**** AVAILABLE DATA ****

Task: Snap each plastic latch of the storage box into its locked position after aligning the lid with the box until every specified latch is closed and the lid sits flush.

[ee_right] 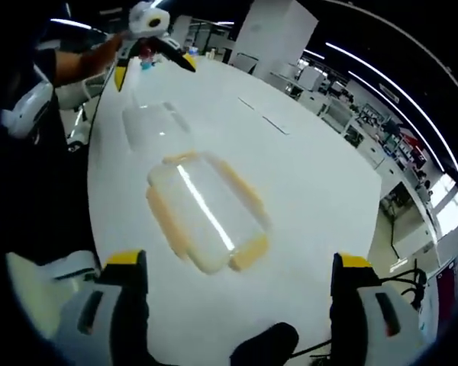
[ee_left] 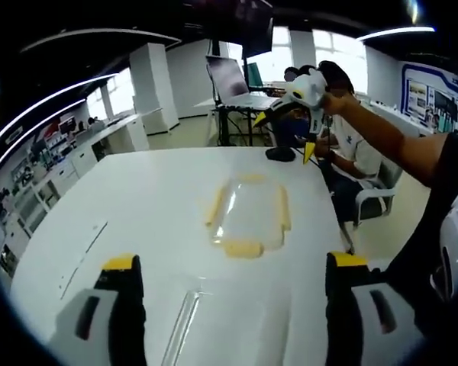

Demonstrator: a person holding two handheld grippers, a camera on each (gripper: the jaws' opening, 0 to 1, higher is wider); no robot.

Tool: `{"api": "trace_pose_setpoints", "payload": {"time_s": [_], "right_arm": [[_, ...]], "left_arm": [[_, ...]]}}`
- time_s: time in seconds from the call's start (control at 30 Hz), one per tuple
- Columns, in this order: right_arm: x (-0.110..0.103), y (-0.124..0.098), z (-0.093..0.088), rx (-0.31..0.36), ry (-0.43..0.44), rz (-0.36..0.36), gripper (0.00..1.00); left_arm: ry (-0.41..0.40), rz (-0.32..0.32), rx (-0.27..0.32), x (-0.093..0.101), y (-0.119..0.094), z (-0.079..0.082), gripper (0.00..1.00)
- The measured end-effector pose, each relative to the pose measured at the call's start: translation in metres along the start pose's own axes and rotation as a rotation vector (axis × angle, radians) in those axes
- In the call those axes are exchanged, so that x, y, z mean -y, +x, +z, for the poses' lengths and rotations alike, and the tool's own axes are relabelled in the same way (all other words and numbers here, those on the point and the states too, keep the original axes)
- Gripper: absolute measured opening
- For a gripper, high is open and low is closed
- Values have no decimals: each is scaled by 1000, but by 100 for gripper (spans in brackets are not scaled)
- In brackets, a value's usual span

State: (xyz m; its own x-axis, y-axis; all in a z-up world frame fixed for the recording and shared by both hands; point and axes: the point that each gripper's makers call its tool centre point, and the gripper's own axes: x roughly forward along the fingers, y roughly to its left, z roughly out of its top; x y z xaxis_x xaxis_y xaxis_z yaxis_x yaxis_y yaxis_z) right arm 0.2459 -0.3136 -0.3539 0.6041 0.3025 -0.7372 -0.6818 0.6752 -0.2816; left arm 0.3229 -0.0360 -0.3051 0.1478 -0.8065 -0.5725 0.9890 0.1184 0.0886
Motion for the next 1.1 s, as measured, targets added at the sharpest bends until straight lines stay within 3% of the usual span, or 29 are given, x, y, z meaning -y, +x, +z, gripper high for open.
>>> {"api": "trace_pose_setpoints", "payload": {"time_s": [0.2,0.27,0.3,0.33,0.87,1.1], "right_arm": [[4,1,-4,-14,-3,9,100],[4,0,-4,-17,-7,10,100],[5,0,-4,-18,-11,9,100],[5,-1,-4,-18,-13,8,100],[15,-9,10,-14,-72,16,100],[16,-13,20,-8,-106,29,99]], "left_arm": [[-17,-2,-14,-2,1,0,91],[-20,7,-11,-3,1,1,96],[-5,66,32,-13,1,10,100],[-1,74,38,-15,0,11,99],[-14,28,-28,-1,11,11,98],[11,16,-39,5,10,19,96]]}}
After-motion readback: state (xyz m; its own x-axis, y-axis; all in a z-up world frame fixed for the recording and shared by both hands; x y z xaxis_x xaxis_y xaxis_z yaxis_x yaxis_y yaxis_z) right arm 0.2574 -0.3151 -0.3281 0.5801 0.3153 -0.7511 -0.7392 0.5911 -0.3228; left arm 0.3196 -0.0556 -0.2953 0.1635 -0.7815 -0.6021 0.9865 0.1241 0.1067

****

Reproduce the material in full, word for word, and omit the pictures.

Task: Snap each plastic latch of the storage box into its locked position after aligning the lid with the box until every specified latch is closed and the lid sits flush.

[ee_right] 
[ee_left] 

Demonstrator: a person holding two handheld grippers, a camera on each (gripper: the jaws' opening, 0 to 1, higher is wider); no robot.

Tool: `{"api": "trace_pose_setpoints", "payload": {"time_s": [_], "right_arm": [[_, ...]], "left_arm": [[_, ...]]}}`
- time_s: time in seconds from the call's start (control at 30 Hz), one per tuple
- Columns, in this order: right_arm: x (-0.110..0.103), y (-0.124..0.098), z (-0.093..0.088), rx (-0.31..0.36), ry (-0.43..0.44), rz (-0.36..0.36), gripper (0.00..1.00); left_arm: ry (-0.41..0.40), rz (-0.32..0.32), rx (-0.27..0.32), x (-0.093..0.101), y (-0.119..0.094), z (-0.079..0.082), gripper (0.00..1.00)
- The measured end-effector pose, each relative to the pose measured at the call's start: translation in metres along the start pose's own axes and rotation as a rotation vector (axis × angle, radians) in those axes
- In the call those axes are exchanged, so that x, y, z mean -y, +x, +z, for the poses' lengths and rotations alike, and the tool's own axes are relabelled in the same way (all other words and numbers here, those on the point and the states too, keep the original axes)
- Gripper: absolute measured opening
- For a gripper, high is open and low is closed
- Values have no decimals: each is scaled by 1000, but by 100 for gripper (spans in brackets are not scaled)
- In brackets, a value's usual span

State: (xyz m; its own x-axis, y-axis; all in a z-up world frame fixed for the recording and shared by both hands; point and axes: the point that each gripper's makers call its tool centre point, and the gripper's own axes: x roughly forward along the fingers, y roughly to its left, z roughly out of its top; x y z xaxis_x xaxis_y xaxis_z yaxis_x yaxis_y yaxis_z) right arm 0.2459 -0.3136 -0.3539 0.6041 0.3025 -0.7372 -0.6818 0.6752 -0.2816; left arm 0.3229 -0.0360 -0.3051 0.1478 -0.8065 -0.5725 0.9890 0.1184 0.0886
Motion for the next 1.1 s, as measured, targets added at the sharpest bends until straight lines stay within 3% of the usual span, or 29 are given, x, y, z meaning -y, +x, +z, gripper high for open.
>>> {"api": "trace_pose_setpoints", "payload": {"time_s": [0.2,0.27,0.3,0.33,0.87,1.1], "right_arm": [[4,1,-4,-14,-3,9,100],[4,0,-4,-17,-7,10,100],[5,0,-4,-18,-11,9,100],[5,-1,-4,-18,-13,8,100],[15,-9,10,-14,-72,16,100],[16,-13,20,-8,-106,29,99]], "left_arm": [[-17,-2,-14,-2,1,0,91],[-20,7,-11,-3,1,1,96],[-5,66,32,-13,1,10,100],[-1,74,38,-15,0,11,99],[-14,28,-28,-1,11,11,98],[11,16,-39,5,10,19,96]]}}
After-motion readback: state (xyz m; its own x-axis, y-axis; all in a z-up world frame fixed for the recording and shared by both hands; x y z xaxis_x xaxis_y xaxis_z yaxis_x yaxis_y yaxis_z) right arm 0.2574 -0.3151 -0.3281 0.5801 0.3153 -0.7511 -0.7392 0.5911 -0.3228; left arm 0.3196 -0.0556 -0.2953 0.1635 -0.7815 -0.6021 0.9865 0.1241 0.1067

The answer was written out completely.